Your task is to reproduce, verbatim and without pictures, the lines from the opening of the listing through the line containing "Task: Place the".

::: SUPPLIED DATA

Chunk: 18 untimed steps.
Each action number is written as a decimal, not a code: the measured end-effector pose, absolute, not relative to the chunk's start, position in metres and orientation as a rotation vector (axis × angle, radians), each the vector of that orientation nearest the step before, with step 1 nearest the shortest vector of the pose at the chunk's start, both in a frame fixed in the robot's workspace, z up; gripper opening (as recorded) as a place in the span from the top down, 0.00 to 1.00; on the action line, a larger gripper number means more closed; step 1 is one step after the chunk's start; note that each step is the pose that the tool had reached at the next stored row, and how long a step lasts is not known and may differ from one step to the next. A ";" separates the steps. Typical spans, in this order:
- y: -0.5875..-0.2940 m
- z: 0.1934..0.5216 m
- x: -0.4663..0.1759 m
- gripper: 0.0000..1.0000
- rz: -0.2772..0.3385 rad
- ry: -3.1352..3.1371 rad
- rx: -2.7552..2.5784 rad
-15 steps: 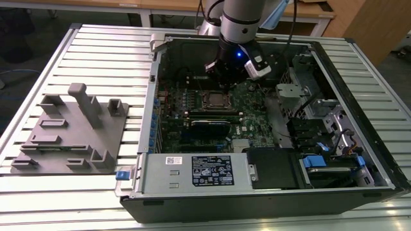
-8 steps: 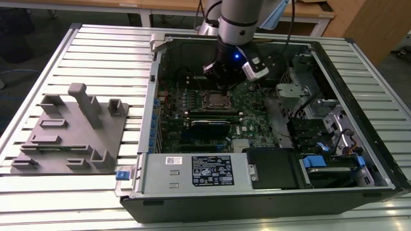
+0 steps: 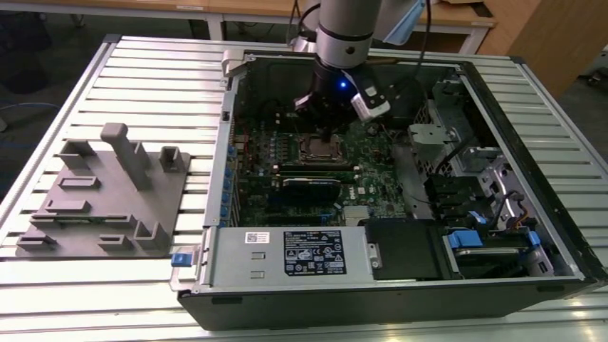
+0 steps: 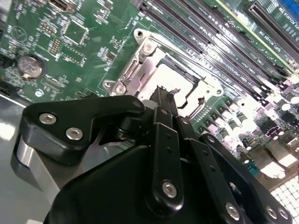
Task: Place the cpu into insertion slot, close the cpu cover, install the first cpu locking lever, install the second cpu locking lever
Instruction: 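Close the cpu cover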
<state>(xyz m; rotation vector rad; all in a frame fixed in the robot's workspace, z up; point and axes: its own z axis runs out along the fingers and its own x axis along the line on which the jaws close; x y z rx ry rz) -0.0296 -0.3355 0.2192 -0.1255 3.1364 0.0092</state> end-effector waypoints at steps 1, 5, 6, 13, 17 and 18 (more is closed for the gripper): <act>-0.335 0.218 -0.031 0.90 0.009 3.136 -0.125; -0.336 0.217 -0.039 0.90 0.009 3.136 -0.125; -0.336 0.216 -0.042 0.90 0.009 3.136 -0.125; -0.336 0.211 -0.052 0.90 0.009 3.136 -0.125; -0.336 0.208 -0.059 0.90 0.009 3.135 -0.126; -0.336 0.207 -0.060 0.90 0.009 3.135 -0.125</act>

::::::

- **SOLUTION FOR THIS EXERCISE**:
Chunk: 18 untimed steps.
Each action number is written as a decimal, not a code: the measured end-effector pose, absolute, not relative to the chunk's start, position in metres and orientation as a rotation vector (axis × angle, radians), each the vector of that orientation nearest the step before, with step 1 nearest the shortest vector of the pose at the chunk's start, both in a frame fixed in the robot's workspace, z up; gripper opening (as recorded) as a place in the span from the top down, 0.00 to 1.00; on the action line, a larger gripper number means more closed; step 1 is one step after the chunk's start; note that each step is the pose that the tool had reached at the next stored row, and how long a step lasts is not known and may differ from one step to the next. A ";" separates the steps. Typical spans, in this order:
- y: -0.5875..-0.2940 m
- z: 0.1934..0.5216 m
- x: -0.4663..0.1759 m
- gripper: 0.0000..1.0000
- rz: -0.2772..0.3385 rad
- ry: -3.1352..3.1371 rad
- rx: -2.7552..2.5784 rad
-15 steps: 
-8 steps: 
+0 steps: 
+0 steps: 
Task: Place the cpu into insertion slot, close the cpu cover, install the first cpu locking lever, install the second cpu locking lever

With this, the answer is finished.